Unas fiestas que reflejan cómo somos y debieran ayudar a lo que queremos ser

La edición de Aste Nagusia que arrancó ayer en la explanada del Teatro Arriaga, en Bilbo, nos anuncia la recta final de las fiestas del periodo estival. Son las últimas de las capitales vascas, por lo que existe una perspectiva más que suficiente para valorar cómo han trascurrido en nuestros pueblos y barrios estos actos colectivos que marcan la forma de ser de un país y sus gentes. Porque también la manera de cómo disfrutamos de las fiestas nos define como pueblo y como personas.

Este año han adquirido una trascendencia excepcional después de pasar los momentos más duros de la pandemia. En sí mismo, el mero hecho de que se hayan podido celebrar tras dos años de cancelaciones debiera ser suficiente motivo para alegrarse. Ante la situación de incertidumbre reinante por la resaca del covid-19, la escalada bélica agudizada por la guerra de Ucrania y las cada vez más nefastas consecuencias para el futuro que depara el sistema de producción y consumo capitalista, evidentes con la aceleración del cambio climático, los ciudadanos y ciudadanas de este país han sentido la necesidad de salir y disfrutar.

En muchos lugares estos días de celebración han dejado un buen sabor de boca en la población, y las valoraciones de las comisiones de fiestas han ido también en ese sentido. Esta consideración general no puede interpretarse, en ningún caso, como una oda a la inhibición respecto a los problemas de carácter estructural que aquejan a nuestra sociedad. Las fiestas son también hijas de su tiempo, de los grandes acontecimientos, problemas y retos del momento. Lo sabían, por ejemplo, los mandos que, al grito de «¡no os importe matar!», jalearon a los policías que reventaron los sanfermines de 1978 y lo sabían, por poner otro ejemplo antagónico, todos aquellos y aquellas que ese mismo año lograron en Bilbo reconvertir la casposa Semana Grande que venía del periodo franquista en unas fiestas populares, participativas y abiertas.
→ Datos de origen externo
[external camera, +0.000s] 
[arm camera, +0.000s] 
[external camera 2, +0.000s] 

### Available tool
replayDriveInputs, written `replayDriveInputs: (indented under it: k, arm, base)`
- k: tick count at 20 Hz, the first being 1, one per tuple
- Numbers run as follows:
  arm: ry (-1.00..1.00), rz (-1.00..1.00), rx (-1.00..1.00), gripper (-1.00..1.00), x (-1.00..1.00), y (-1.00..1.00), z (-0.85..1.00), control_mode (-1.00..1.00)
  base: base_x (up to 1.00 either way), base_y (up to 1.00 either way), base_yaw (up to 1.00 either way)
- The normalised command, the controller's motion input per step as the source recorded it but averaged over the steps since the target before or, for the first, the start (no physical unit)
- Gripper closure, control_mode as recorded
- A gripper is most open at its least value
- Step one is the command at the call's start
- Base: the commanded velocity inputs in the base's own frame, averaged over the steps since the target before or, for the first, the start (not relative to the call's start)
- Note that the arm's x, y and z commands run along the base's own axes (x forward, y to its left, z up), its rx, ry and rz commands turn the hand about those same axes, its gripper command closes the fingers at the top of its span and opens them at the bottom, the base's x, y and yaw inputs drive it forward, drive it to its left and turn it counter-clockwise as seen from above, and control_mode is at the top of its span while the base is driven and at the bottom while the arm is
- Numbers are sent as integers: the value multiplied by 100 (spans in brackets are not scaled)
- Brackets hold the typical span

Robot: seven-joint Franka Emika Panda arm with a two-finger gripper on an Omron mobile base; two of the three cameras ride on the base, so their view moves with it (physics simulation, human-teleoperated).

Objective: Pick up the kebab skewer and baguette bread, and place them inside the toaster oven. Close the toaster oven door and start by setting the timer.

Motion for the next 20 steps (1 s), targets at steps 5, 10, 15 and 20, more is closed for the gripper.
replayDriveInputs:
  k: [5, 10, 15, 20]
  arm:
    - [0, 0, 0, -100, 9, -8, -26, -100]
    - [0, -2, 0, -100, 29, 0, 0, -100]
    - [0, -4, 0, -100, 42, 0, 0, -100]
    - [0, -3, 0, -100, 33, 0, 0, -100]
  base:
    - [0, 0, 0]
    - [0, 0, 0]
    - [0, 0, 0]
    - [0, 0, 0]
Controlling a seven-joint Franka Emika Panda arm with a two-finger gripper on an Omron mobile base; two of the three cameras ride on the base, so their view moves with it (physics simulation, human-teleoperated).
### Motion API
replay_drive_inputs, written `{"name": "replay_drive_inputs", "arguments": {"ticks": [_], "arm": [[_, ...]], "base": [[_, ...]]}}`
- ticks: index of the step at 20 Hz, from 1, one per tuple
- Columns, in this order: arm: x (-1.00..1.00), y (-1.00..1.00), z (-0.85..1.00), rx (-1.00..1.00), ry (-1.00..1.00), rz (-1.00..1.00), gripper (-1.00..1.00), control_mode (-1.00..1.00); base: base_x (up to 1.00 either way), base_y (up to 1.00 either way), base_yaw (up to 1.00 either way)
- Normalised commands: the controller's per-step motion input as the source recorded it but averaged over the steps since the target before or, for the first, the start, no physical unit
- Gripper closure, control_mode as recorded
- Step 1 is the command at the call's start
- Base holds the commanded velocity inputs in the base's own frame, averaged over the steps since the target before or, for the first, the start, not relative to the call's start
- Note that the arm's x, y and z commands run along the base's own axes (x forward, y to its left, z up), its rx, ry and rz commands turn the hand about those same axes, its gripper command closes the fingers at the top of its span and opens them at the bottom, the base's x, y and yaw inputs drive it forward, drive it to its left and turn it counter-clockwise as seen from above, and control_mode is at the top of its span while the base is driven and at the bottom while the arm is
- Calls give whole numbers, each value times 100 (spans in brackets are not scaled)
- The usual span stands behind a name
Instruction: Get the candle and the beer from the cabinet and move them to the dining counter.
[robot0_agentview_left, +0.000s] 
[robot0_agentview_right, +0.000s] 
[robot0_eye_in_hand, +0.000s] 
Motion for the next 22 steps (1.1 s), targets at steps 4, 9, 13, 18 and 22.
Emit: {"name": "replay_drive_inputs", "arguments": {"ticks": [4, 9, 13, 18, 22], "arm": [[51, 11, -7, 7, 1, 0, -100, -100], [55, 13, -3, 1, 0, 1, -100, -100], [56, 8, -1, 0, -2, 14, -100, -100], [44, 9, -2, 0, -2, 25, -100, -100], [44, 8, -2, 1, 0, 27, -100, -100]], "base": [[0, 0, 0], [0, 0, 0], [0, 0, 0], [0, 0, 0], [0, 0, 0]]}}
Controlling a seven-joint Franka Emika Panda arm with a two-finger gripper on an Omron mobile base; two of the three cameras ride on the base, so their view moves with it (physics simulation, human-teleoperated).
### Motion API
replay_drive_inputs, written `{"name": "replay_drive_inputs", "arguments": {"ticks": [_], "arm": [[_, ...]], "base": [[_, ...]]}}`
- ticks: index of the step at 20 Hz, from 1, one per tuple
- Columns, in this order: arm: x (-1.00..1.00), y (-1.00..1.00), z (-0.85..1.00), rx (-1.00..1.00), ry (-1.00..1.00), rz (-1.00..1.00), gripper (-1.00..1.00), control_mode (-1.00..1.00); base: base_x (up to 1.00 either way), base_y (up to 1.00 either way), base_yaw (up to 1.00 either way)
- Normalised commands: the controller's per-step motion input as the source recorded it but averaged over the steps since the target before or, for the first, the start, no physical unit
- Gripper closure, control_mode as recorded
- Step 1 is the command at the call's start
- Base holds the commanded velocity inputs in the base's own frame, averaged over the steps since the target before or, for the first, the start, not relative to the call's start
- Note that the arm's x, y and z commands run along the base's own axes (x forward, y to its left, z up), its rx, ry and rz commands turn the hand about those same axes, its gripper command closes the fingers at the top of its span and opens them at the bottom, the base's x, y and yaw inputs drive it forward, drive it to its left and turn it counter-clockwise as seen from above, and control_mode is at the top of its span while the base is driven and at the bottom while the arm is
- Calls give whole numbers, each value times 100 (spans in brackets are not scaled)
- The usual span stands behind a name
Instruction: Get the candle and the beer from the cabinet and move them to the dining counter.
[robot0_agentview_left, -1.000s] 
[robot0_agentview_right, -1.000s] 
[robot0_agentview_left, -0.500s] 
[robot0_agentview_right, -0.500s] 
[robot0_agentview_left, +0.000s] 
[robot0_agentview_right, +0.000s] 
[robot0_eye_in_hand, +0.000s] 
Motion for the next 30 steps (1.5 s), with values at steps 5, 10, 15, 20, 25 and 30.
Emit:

Quizá en un ejercicio de analogía, cabría interpretar en términos similares que el feminismo haya irrumpido con vocación transformadora y revolucionaria, y que la reacción del machismo y del heteropatriarcado busque perpetuar su dominación mediante el abuso, la violencia y el terror sexual, que en estas fiestas ha tomado la forma de los pinchazos, además de otro tipo de acosos y agresiones. Está suponiendo un inaceptable nubarrón que se cierne sobre nuestras fiestas populares y que hace que prácticamente la mitad de la población vea amenazado su derecho a disfrutar de las mismas con entera libertad, por el mero hecho de ser mujer.

Por eso resultan preocupantes algunas posiciones institucionales, como en el caso de Algorta, desde donde se ha denunciado el intento del consejero Josu Erkoreka y de la Ertzaintza por criminalizar al movimiento feminista, lo que de facto no hace sino desenfocar lo realmente trascendente: el esfuerzo que se debe hacer desde todas las instancias por quitar aire al machismo y hacer que gane terreno la libertad plena para las mujeres. El de Erkoreka no es el único caso de irresponsabilidad ante un tema crucial. Ya en mayo, el alcalde de Iruñea, Enrique Maya, pretendió descafeinar el protocolo en vigor para los sanfermines.

Las fiestas y el modo de celebrarlas debieran parecerse cada vez más al país y a la sociedad a la que aspiramos desde visiones progresistas y liberadoras, debiera incluso servir de avanzadilla para esas aspiraciones. Además de caminar hacia unas fiestas en que todas las personas se sientan seguras y puedan ejercer sus derechos sin temor al machismo ni a la homofobia, también se deben favorecer valores colectivos que fortalezcan nuestra identidad, nuestra cultura y nuestra lengua. Imaginemos un país libre compuesto de personas libres. Un buen lugar para disfrutar de sus fiestas.